# DATA TO PROCESS:
___
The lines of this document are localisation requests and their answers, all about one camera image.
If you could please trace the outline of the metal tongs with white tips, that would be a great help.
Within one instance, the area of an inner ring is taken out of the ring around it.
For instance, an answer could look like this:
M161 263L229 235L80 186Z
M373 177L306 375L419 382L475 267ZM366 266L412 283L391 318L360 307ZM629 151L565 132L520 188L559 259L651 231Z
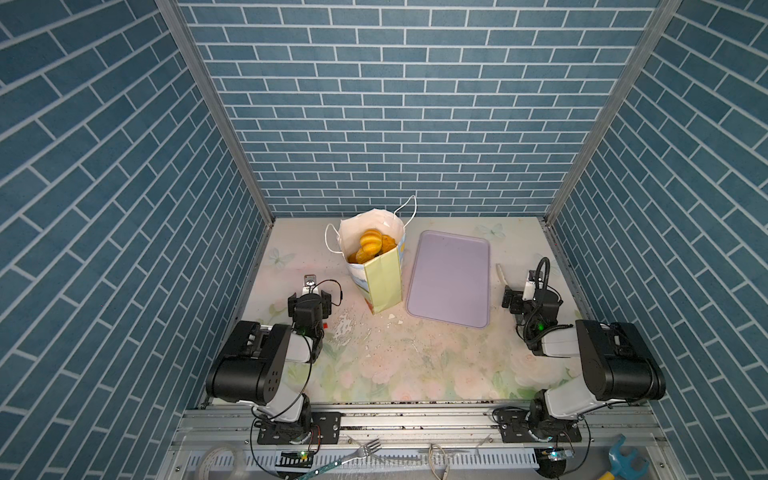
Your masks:
M504 274L504 270L502 268L502 265L497 263L495 265L497 276L499 278L499 281L504 284L505 287L509 287L509 282L506 279L506 276Z

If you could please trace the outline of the orange ring bread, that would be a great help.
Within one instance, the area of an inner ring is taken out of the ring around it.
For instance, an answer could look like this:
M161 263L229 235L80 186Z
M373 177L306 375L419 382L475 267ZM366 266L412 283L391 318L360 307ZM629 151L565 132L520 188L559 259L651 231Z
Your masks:
M349 264L365 264L373 258L393 250L397 246L395 240L385 234L364 234L360 240L360 248L347 257Z

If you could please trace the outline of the floral paper bag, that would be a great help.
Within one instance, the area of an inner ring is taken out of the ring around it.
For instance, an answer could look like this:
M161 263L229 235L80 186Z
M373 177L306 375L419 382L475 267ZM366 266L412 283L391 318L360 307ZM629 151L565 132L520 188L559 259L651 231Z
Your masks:
M374 314L399 304L403 299L402 264L406 227L411 221L403 220L399 213L406 207L412 208L412 215L416 214L418 204L414 195L392 212L372 209L342 220L337 226L328 224L325 228L324 241L336 240L335 246L327 245L326 248L342 257L354 284ZM392 237L397 246L365 264L349 264L347 257L360 248L361 235L367 229L377 229Z

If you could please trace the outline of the striped yellow bun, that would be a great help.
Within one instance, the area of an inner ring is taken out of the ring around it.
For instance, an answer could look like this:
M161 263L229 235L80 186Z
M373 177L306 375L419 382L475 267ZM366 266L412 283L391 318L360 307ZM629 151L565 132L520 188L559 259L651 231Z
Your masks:
M377 255L383 247L383 234L377 229L367 229L360 238L360 248L367 255Z

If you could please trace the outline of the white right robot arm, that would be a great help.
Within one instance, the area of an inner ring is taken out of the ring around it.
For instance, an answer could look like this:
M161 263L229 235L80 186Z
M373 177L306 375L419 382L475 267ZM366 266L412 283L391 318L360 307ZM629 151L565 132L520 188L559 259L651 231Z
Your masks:
M537 392L526 422L533 427L571 424L579 416L618 403L659 400L666 380L636 326L631 323L557 321L562 299L546 288L504 288L501 306L516 316L516 333L536 357L575 358L581 373Z

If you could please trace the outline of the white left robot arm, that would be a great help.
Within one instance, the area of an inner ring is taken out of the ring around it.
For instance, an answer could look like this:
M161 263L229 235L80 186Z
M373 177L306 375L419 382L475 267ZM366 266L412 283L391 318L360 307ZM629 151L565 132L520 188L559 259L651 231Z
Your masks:
M330 293L306 287L301 296L287 300L289 324L238 322L207 374L206 393L230 403L251 403L263 425L308 430L308 396L289 387L282 376L288 363L314 365L332 306Z

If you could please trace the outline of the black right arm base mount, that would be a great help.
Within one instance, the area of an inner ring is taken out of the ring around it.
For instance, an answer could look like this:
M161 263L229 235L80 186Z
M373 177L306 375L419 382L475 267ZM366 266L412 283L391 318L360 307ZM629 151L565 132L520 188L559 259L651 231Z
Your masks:
M497 425L503 443L576 443L582 440L575 420L555 419L540 412L531 413L512 406L494 409L491 418Z

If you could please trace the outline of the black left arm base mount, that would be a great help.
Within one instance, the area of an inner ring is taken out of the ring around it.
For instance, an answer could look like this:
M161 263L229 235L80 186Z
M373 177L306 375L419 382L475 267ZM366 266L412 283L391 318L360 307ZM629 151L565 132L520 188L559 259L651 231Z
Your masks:
M320 445L335 445L339 441L342 414L330 412L304 412L296 421L259 421L258 445L290 445L306 443L310 437Z
___
# EXERCISE:
Read the listing. Copy each line that has the word "black" in it.

# WRITTEN RESPONSE:
If you could please trace the outline of the black right arm base mount, that would be a great help.
If you could please trace the outline of the black left arm base mount, that would be a great help.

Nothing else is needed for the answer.